■ Work to be completed
The lines wanted are those in the data below that include "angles".

■ Recorded information
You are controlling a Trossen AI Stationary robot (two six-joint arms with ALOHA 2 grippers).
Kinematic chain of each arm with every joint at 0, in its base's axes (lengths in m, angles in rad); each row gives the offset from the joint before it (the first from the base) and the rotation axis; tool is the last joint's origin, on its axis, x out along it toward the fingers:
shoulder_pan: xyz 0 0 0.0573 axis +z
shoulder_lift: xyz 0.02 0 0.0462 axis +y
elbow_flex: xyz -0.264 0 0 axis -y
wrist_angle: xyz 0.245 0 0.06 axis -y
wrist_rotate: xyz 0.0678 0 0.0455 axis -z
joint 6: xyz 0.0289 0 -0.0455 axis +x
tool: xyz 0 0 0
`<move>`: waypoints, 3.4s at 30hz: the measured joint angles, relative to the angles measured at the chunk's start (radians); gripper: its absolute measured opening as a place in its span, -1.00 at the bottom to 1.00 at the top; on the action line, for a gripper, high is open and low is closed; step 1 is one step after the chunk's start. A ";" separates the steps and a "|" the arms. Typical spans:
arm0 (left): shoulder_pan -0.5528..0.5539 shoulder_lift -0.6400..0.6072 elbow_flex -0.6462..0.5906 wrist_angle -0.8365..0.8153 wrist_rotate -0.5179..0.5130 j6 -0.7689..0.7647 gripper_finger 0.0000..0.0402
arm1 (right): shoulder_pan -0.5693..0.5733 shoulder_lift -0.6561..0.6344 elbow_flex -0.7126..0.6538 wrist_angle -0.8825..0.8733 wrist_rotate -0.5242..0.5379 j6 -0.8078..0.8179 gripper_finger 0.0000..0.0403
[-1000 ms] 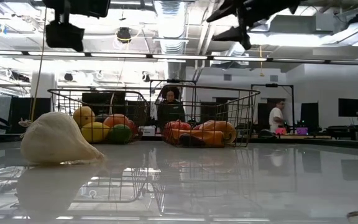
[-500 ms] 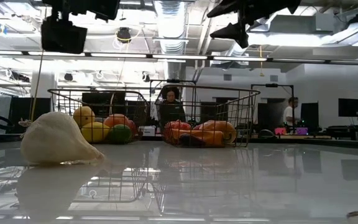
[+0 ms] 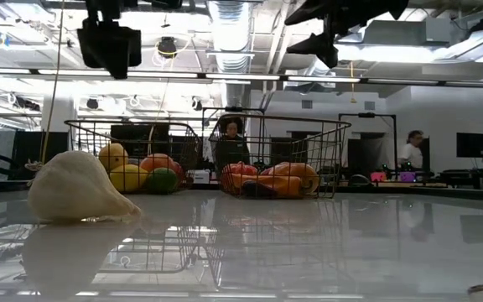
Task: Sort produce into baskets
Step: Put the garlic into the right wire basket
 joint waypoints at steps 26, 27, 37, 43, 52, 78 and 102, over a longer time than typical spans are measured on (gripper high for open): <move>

■ Response for this exercise
Kinematic chain of each arm with every joint at 0, in its base's axes (lengths in m, angles in rad); each row gives the offset from the joint before it (the first from the base) and the rotation axis; tool is the last joint's origin, on its axis, x out along it toward the fingers:
`<move>`: waypoints, 3.4s at 30hz: the measured joint angles, relative to the angles measured at the chunk's start (radians); gripper: its absolute measured opening as a place in its span, -1.00 at the bottom to 1.00 at the top; on the action line, for a gripper, high is open and low is closed; step 1 is one step after the chunk's start. A ";" separates the steps and a "|" the arms. Typical spans:

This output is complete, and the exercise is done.